L’inseminazione canina avviene tra soggetti sani, che sono stati valutati sotto l’aspetto genetico, morfologico e caratteriale. Secondo il codice etico dell’Enci (Ente nazionale della Cinofilia Italiana) devono aver fatto almeno una volta l’esperienza di una monta naturale, indispensabile per verificare le capacità e il profilo comportamentale. «Una garanzia di non costruire alcunché di innaturale in una linea allevata», sottolinea Danilo Mainardi. Una piccola percentuale dei cani coinvolti comprende quelli di famiglia, come nel caso recente di un rottweiler malato senza speranza. L’affetto del padrone è stato tale da spingerlo ad assicurarsi almeno una sua discendenza con un prelievo di seme. Nel giro di qualche mese sono nati dieci cuccioli. Un amore esagerato? Sono in molti a pensarlo, ma per capirlo bisogna avere dei cani. È questo inseguire la vita dopo la morte sia per gli uomini sia per gli animali, semmai, che può fare impressione, pur comprendendo la carica emotiva che accompagna tali scelte. I costi variano molto in base alla lunghezza del viaggio per i bidoni, al prezzo richiesto per il seme dal proprietario dello stallone, a meno che non si tratti di scambi, a tutte le spese veterinarie necessarie prima, durante e dopo. Una media dai mille ai tremila euro, con molte variabili.

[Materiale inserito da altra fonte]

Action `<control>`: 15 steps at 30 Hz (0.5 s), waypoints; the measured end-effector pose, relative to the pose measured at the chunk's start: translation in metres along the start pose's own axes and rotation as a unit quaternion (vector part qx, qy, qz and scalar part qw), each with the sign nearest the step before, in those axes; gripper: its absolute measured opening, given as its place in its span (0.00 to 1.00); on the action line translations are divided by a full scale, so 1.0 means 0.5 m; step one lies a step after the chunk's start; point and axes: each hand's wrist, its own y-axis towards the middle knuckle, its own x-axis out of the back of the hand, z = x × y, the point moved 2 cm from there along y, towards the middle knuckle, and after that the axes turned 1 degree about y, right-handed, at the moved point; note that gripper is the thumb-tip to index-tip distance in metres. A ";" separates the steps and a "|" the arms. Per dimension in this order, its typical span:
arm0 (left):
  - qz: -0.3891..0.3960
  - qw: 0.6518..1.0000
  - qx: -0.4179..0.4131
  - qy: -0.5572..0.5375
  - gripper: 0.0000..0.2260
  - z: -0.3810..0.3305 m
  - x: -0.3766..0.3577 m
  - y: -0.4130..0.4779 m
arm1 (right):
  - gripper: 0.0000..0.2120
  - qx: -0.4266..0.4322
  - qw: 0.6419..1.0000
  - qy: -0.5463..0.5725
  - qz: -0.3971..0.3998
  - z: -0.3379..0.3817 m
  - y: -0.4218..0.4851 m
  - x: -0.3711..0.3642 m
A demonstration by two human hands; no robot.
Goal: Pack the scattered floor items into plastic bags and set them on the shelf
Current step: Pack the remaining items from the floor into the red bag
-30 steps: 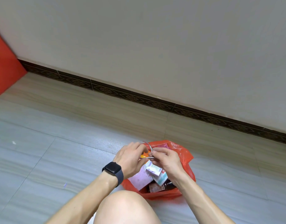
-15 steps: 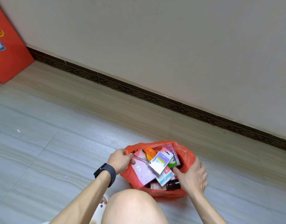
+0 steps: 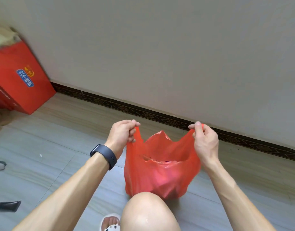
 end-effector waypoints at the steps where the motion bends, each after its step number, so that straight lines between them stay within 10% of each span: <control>1: -0.007 1.000 -0.012 0.020 0.10 -0.009 0.003 -0.008 | 0.16 -0.004 1.000 -0.020 0.009 -0.003 -0.005 0.007; 8: -0.108 0.967 0.037 0.229 0.08 0.006 0.123 -0.031 | 0.14 -0.035 0.993 -0.104 0.034 -0.029 -0.064 0.018; 11: -0.060 0.891 0.070 0.445 0.04 0.026 0.153 -0.055 | 0.14 -0.041 0.960 -0.247 0.123 -0.057 -0.082 -0.021; 15: 0.030 0.835 0.133 0.533 0.28 0.085 0.139 -0.056 | 0.20 -0.109 0.870 -0.418 0.238 -0.081 -0.100 -0.045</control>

Nell’ambito di questo matrimonio combinato a distanza, studiato a tavolino in base alle caratteristiche dei quattro zampe, esiste anche la tecnica del seme refrigerato, disponibile con un kit di più facile utilizzo, spesa minore e riuscita superiore, ma adatto solo a tratte brevi. C’è però chi preferisce essere più romantico. Secondo alcuni cacciatori un buon cane da caccia nasce da una coppia che ha avuto un’ottima prestazione di gara al mattino... Il famoso allevatore di cavalli purosangue Federico Teseo, sosteneva invece la teoria che i grandi campioni, come Ribot, nascono solo per amore. «Leggende», sorride Ludovica Salamon. E tutti i cani abbandonati o di strada? «Sono errori umani», nel senso che un’adeguata politica di controllo delle nascite eviterebbe queste situazioni spesso al limite dell’accettabile. Danilo Mainardi sosteneva che i meticci sono senza dubbio meglio adattati, sotto tanti punti di vista, a condurre una vita da animali domestici. I “criodog” probabilmente salveranno le rispettive razze, inseguendo la perfezione. Ma lasciare qualche piccolo difetto non potrebbe essere considerato un tocco di originale bellezza o perlomeno di saggezza?